宋之砚坐起来体会了一下。他从南淮回来一直病着。南淮之旅让他伤了元气。浑身没力气,肚子不舒服,一直出不了门。
可是此刻,站起身走走,似乎也没那么糟。
”好,你把地址发给我。”宋之砚已经站在了洗手间的镜子前考虑是不是该剪个头发。
时柠满意极了,她赶忙嘱咐:“地方在郊外,你慢慢走,我可以等。”
明明让人家慢慢来,自己却像是崩豆似的说话。
两人约定好时间地点。宋之砚穿戴整齐刮了胡子,真的下楼去用二十分钟理了发。这么一收拾还是能看的。他心中默念幸亏底子好。
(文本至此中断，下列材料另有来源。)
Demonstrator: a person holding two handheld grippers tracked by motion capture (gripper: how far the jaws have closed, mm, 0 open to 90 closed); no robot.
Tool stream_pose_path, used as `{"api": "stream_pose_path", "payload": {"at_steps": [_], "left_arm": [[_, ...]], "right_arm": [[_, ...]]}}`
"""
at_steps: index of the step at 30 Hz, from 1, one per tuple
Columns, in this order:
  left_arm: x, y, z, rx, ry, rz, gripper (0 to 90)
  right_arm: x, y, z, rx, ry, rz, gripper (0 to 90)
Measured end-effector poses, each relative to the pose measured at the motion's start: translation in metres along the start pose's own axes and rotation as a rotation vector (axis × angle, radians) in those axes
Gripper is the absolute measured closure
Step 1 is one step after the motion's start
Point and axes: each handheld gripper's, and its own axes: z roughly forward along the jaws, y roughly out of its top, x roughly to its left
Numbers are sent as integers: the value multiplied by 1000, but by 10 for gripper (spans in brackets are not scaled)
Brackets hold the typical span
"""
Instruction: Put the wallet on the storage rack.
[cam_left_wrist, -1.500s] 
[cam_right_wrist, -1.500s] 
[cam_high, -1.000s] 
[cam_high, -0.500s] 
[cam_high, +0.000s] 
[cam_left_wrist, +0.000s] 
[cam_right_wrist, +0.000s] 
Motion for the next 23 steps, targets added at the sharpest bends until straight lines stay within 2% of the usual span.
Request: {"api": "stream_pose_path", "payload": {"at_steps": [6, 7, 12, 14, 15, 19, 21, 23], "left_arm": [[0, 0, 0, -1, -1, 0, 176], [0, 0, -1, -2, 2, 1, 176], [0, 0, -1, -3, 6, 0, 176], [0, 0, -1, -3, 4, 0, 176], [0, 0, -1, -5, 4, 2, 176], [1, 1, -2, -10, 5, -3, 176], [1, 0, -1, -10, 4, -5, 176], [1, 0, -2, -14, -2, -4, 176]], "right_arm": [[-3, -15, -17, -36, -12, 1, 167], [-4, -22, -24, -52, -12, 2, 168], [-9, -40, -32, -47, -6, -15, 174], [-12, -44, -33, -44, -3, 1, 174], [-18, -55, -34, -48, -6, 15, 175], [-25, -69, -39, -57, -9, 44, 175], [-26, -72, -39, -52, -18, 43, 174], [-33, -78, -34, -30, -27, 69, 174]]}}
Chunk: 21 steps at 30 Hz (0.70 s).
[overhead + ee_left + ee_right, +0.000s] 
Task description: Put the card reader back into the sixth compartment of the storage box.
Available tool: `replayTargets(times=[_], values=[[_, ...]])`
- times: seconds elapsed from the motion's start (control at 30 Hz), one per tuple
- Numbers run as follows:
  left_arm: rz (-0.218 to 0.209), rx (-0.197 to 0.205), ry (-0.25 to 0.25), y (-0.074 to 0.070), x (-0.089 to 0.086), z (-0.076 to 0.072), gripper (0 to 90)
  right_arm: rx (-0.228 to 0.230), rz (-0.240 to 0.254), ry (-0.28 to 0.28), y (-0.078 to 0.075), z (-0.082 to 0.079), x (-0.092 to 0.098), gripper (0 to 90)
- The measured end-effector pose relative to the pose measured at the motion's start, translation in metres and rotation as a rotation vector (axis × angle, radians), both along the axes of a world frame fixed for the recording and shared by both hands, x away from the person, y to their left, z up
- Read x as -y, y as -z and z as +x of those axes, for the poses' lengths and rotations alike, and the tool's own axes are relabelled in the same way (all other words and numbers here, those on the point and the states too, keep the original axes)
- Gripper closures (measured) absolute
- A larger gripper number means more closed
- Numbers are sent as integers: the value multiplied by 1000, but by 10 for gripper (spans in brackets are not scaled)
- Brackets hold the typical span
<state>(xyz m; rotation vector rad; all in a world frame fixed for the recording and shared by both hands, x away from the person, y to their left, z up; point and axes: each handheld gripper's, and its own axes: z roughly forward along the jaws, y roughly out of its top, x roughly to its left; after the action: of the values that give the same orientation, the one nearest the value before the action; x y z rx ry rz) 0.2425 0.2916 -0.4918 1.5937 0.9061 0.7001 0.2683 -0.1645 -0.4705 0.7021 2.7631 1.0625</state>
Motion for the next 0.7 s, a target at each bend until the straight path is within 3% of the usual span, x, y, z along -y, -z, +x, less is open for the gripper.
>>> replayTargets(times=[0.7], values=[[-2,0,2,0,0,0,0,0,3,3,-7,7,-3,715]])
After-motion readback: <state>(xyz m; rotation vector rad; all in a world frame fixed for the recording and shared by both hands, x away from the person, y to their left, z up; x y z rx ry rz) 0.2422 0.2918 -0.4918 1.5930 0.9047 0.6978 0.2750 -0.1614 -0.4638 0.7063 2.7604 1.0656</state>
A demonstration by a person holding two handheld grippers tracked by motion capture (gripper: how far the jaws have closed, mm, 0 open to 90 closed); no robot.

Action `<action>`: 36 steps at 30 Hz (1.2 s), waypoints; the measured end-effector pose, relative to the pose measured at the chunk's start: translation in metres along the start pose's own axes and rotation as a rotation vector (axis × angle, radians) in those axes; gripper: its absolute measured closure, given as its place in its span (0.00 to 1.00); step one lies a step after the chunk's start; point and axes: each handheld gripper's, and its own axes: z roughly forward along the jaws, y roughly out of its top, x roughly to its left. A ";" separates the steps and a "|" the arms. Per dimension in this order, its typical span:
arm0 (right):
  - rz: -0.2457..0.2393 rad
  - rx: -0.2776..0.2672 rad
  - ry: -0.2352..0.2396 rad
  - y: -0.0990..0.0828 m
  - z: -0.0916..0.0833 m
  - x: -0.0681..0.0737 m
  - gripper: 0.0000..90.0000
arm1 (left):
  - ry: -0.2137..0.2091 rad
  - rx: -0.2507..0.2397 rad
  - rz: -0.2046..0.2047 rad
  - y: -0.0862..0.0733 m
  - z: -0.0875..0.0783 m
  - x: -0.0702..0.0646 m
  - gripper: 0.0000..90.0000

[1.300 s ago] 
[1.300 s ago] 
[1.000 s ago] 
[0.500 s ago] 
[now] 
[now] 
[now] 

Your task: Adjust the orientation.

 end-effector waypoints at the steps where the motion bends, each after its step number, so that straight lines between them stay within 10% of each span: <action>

他本想自己开车,又觉得不稳妥,还是叫来了小李。坐在车上打开车窗,呼吸到郊外的清新空气,宋之砚有些诧异自己怎么会躺了这么多天?这明明身上挺有劲的呀。
时柠给的地址在东郊五环外,车子下了高速驶入一片破败的城乡结合部。这里过去应该是一片工厂。旧式的厂房只有一层,有一些车间外部被重新装饰过,有了些现代艺术的气息。
厂房没有门牌号码,小李开着车找了一圈,没有了方向。此时宋之砚的电话响起来:“师哥,回头看!”
宋之砚回身透过后车窗望去,只见一扇巨大的铁门前站着一个小小身影正朝他们挥手。
时柠穿着浅蓝色的工装裤,用一条头巾绑起头发,人踮着脚挥手,头巾随着风肆意飞舞。
小李也从后视镜里看到她了,正想要倒车。宋之砚却拦住他说:“我下车就好。”
他不喜欢背对着她的感觉,他只想朝她奔赴而去。
宋之砚走下车子,朝着她快步走。冷风掀起他驼色外套的衣角。他头发逆着风,白皙的脸庞轮廓显得又清瘦了几分。